**AIM OF THE TASK**
Look in the material below for the line with "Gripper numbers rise" and the line with "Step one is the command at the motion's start", then set down exactly those two lines and all lines between, nothing more.

Segment Start: MATERIALS PROVIDED

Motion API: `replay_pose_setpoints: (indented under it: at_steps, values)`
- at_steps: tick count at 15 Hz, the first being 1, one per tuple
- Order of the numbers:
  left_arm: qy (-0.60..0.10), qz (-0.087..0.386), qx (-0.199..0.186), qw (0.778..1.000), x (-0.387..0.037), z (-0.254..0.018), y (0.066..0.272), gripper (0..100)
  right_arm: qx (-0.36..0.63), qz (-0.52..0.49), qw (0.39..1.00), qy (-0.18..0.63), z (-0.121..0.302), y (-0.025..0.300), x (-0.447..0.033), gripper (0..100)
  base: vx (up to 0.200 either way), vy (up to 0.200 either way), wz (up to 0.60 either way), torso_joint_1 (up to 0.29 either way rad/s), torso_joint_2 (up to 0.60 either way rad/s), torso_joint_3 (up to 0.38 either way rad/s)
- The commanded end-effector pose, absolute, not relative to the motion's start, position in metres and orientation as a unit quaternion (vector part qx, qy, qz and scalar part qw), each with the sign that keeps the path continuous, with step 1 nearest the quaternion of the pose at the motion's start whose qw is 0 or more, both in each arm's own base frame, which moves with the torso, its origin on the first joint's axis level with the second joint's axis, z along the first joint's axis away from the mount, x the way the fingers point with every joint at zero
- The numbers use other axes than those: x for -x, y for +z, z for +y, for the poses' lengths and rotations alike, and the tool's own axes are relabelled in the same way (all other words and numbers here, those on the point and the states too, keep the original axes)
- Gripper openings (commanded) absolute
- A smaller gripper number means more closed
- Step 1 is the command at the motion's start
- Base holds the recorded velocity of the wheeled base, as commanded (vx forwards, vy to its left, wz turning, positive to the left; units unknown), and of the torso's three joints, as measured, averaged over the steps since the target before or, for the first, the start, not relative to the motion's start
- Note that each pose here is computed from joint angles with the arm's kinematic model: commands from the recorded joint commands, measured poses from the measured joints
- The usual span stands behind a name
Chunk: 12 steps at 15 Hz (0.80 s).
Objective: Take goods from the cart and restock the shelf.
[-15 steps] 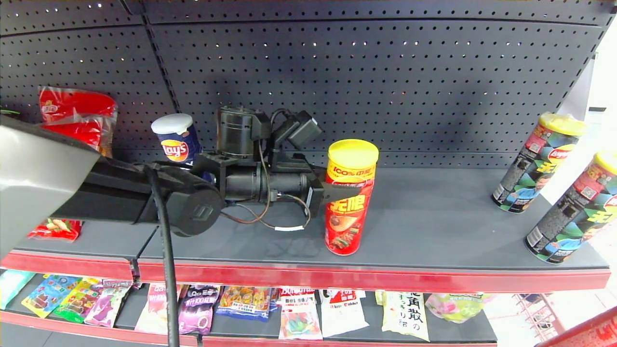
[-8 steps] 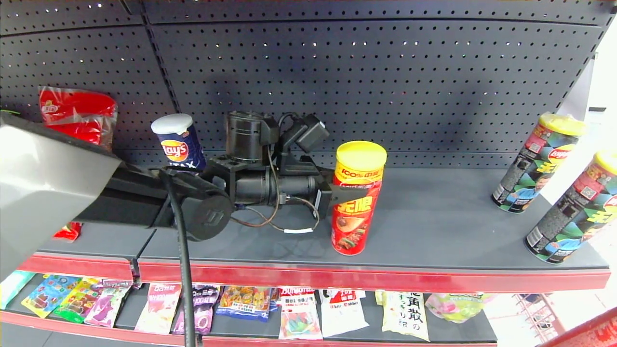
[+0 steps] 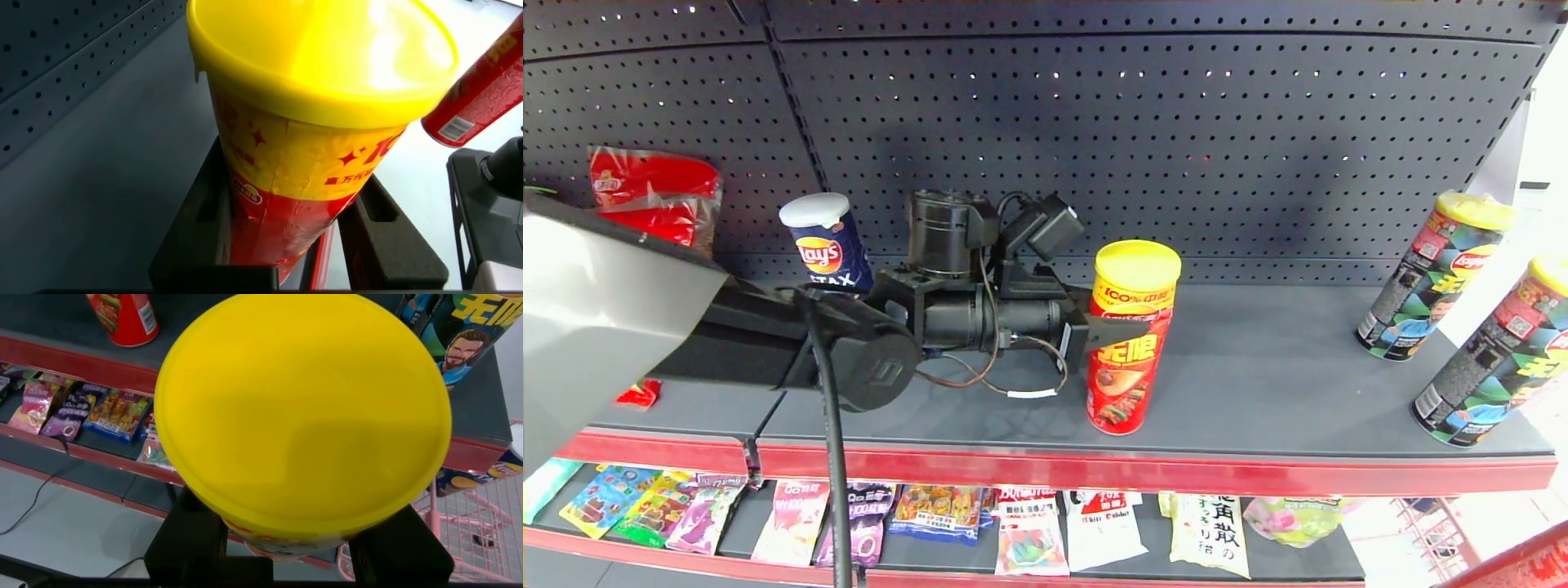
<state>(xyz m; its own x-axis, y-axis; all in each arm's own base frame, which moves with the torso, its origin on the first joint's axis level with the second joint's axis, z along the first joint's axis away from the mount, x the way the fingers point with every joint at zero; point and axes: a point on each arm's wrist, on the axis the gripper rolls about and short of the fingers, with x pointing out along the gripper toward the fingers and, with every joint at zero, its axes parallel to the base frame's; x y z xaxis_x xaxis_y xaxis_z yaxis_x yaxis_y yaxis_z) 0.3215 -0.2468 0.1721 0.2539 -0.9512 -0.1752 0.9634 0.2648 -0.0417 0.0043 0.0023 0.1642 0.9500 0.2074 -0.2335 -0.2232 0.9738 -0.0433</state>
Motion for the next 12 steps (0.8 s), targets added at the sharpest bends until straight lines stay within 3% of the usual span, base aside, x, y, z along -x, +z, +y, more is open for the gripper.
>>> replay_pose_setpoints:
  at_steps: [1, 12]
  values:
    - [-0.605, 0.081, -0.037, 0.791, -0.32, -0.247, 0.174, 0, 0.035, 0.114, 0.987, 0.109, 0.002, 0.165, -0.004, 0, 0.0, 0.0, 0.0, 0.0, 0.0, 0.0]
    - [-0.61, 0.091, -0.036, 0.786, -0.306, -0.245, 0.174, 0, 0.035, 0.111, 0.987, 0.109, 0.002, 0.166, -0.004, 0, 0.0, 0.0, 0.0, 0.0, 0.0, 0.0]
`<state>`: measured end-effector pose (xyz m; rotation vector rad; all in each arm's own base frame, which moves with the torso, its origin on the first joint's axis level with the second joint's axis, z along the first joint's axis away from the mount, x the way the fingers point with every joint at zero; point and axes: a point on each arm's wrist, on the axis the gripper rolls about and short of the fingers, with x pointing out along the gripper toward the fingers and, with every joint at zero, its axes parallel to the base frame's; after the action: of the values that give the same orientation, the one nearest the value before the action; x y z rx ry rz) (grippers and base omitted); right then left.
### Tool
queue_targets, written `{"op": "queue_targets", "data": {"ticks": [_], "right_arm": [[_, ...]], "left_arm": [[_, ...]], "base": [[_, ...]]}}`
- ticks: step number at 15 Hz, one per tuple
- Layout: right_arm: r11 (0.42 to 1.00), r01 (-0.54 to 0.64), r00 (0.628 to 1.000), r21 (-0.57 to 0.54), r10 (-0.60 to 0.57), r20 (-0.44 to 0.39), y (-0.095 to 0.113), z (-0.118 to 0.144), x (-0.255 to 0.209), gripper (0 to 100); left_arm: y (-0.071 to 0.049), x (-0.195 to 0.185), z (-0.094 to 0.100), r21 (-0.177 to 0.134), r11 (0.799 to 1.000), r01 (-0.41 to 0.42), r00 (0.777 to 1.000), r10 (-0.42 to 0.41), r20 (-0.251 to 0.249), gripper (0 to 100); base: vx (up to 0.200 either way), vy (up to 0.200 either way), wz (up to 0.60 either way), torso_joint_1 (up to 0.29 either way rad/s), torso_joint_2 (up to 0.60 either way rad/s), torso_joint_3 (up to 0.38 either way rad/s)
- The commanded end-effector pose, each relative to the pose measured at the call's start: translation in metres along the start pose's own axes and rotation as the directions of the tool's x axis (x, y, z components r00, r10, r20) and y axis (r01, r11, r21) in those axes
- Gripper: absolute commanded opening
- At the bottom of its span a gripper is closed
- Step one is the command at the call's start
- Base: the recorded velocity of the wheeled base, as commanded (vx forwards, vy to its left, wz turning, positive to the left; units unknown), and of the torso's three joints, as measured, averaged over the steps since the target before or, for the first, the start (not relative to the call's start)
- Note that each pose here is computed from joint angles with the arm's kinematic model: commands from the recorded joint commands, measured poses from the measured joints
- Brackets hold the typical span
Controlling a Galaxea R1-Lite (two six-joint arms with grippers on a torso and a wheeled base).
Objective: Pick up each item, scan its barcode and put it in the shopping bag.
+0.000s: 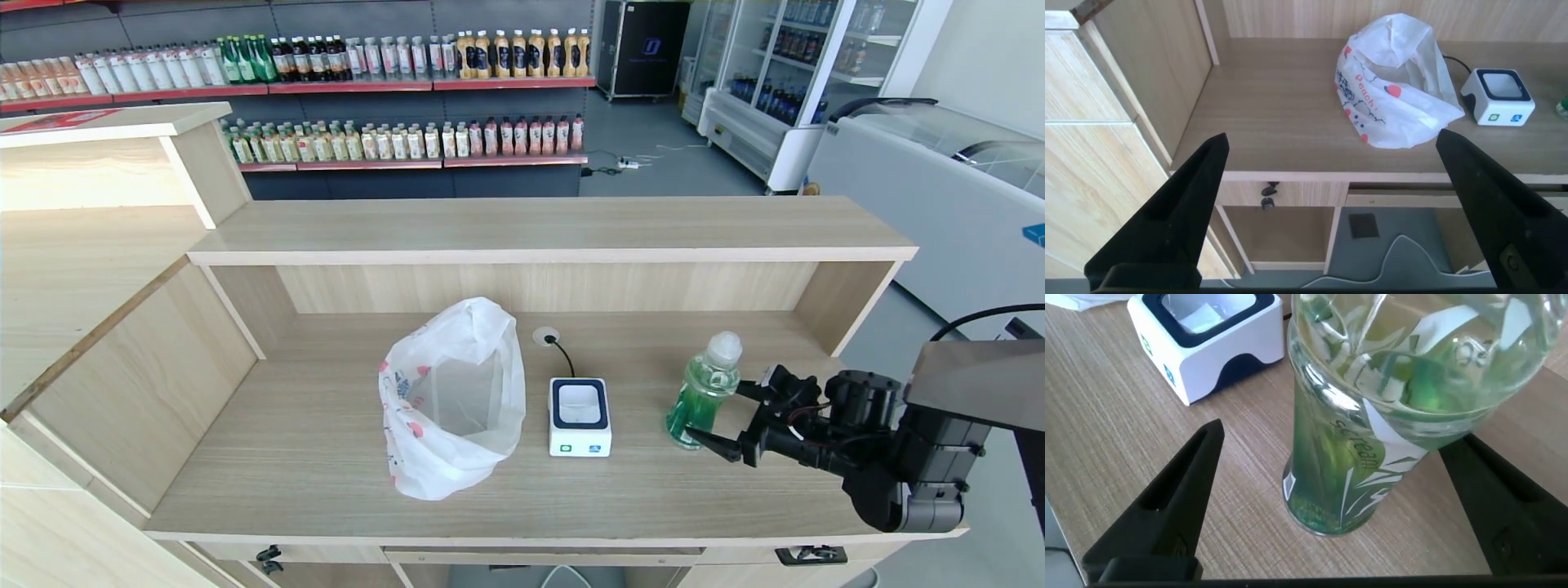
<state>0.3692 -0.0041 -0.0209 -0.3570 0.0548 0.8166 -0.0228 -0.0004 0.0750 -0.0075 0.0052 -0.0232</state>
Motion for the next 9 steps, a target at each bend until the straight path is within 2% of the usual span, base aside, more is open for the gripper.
{"op": "queue_targets", "data": {"ticks": [1, 3, 9], "right_arm": [[1.000, -0.017, 1.000, -0.004, 0.017, 0.010, 0.000, -0.004, 0.008, 100], [0.999, -0.035, 0.999, -0.021, 0.036, 0.035, -0.004, -0.002, 0.013, 100], [0.995, -0.093, 0.994, -0.040, 0.095, 0.061, 0.006, -0.004, 0.030, 100]], "left_arm": [[0.000, 0.000, 0.000, 0.000, 1.000, 0.000, 1.000, 0.000, -0.001, 100], [0.000, 0.000, 0.000, 0.000, 1.000, 0.000, 1.000, 0.000, -0.001, 100], [0.000, 0.000, 0.000, 0.000, 1.000, 0.000, 1.000, 0.000, -0.001, 100]], "base": [[0.000, 0.000, 0.00, 0.000, 0.00, 0.000], [0.000, 0.000, 0.00, 0.000, 0.00, 0.000], [0.000, 0.000, 0.00, 0.000, 0.00, 0.000]]}}
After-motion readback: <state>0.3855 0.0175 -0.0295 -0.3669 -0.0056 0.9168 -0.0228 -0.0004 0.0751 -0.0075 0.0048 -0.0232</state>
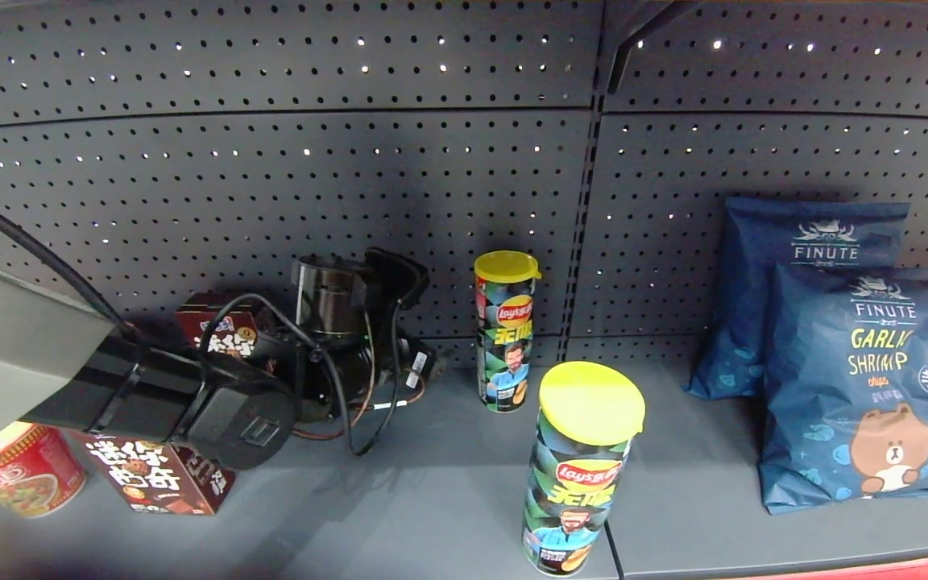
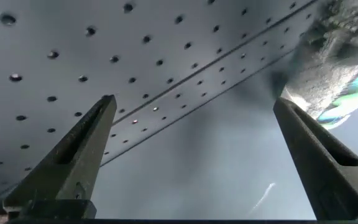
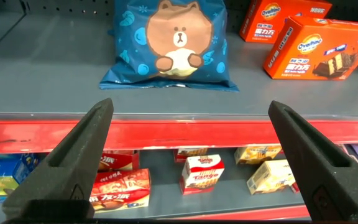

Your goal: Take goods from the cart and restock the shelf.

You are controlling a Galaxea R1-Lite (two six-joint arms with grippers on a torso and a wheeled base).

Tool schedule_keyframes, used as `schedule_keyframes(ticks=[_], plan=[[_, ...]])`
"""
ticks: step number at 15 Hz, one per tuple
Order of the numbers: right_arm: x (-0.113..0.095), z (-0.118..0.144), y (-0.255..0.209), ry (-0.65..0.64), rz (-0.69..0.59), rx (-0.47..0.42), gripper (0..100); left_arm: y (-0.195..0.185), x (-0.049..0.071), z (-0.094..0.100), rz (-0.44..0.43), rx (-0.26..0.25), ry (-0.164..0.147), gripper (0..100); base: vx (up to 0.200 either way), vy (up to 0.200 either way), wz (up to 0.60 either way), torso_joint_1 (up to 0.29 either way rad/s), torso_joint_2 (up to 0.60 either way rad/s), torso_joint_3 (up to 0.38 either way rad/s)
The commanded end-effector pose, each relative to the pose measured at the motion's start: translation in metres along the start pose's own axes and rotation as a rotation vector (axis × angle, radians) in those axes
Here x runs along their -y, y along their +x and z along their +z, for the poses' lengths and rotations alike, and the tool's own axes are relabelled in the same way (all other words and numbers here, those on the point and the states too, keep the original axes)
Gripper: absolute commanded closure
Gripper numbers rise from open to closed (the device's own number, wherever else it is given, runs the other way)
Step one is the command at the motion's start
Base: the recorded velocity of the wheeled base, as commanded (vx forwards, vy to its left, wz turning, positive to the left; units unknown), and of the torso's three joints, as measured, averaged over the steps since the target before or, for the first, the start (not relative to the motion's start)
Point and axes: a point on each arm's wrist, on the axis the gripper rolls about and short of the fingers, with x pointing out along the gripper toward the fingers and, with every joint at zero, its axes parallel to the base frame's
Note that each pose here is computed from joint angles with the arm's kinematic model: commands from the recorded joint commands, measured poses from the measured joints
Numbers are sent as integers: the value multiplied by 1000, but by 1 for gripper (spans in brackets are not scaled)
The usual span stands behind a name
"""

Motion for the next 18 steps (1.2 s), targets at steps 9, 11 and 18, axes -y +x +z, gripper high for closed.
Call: schedule_keyframes(ticks=[9, 11, 18], plan=[[0, 0, 0, -1, 0, -1, 0, 26, 11, -6, 68, -36, 15, 0, 0, 0, 0, 0, 0, 0], [0, 0, 0, 1, -3, -2, 0, 33, 12, -4, 70, -27, 13, 0, 0, 0, 0, 0, 0, 0], [0, 0, 0, 1, -2, -2, 0, 40, 22, 2, 53, -2, 16, 0, 0, 0, 0, 0, 0, 0]])
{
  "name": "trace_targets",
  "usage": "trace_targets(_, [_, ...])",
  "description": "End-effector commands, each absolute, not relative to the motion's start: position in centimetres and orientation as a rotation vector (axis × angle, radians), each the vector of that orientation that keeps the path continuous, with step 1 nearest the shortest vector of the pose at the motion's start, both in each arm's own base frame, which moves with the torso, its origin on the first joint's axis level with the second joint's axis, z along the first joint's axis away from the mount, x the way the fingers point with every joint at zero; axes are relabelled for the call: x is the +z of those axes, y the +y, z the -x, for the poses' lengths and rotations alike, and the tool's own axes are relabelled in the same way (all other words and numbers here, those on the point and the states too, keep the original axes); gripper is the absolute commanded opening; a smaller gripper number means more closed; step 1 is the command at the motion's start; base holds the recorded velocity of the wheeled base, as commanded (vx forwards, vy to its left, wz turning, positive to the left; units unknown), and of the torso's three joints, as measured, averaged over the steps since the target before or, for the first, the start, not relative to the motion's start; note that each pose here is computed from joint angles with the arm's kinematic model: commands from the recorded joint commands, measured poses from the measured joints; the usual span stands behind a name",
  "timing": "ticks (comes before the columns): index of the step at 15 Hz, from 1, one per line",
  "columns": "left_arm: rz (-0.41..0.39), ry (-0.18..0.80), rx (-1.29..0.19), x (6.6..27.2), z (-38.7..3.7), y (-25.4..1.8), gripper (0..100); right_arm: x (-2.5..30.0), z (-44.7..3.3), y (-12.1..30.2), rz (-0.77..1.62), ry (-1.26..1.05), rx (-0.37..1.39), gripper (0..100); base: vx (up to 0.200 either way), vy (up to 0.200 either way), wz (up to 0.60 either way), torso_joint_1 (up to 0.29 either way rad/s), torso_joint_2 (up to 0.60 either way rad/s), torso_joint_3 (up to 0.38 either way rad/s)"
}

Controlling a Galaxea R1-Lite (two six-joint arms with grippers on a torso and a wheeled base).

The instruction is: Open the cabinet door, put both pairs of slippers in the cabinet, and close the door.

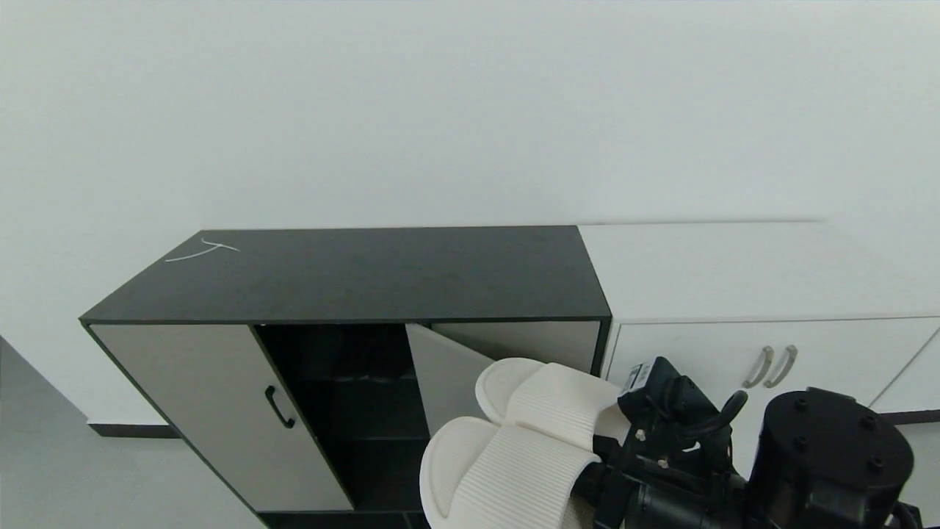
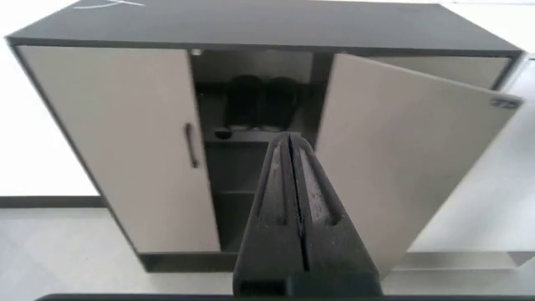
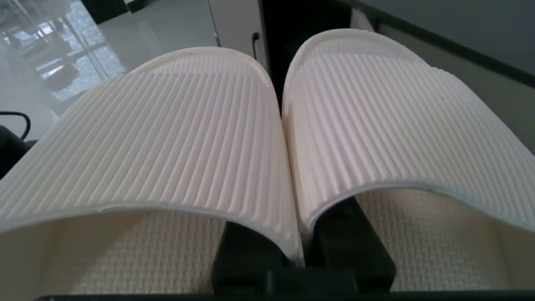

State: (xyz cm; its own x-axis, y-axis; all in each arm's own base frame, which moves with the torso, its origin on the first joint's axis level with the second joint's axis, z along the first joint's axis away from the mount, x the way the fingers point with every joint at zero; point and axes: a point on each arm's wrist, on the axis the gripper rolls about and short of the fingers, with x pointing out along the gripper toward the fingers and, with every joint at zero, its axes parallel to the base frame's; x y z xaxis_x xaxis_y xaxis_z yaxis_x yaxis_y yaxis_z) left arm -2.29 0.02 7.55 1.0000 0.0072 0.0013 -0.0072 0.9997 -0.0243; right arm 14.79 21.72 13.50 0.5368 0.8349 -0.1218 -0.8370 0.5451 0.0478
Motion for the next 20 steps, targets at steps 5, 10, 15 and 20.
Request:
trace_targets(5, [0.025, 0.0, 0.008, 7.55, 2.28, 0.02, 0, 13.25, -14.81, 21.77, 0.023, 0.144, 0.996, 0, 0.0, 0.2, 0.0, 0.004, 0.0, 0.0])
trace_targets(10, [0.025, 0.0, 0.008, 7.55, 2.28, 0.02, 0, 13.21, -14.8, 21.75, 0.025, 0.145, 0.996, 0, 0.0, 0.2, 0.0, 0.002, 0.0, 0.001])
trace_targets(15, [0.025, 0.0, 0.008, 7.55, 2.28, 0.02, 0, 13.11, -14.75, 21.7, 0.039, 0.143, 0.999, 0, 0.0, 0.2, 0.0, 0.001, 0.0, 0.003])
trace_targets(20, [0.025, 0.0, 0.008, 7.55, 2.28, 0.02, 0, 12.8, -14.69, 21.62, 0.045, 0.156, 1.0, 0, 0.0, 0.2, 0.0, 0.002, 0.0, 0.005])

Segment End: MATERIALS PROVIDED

**THE COMPLETED TASK**
Gripper numbers rise from open to closed (the device's own number, wherever else it is given, runs the other way)
Step one is the command at the motion's start

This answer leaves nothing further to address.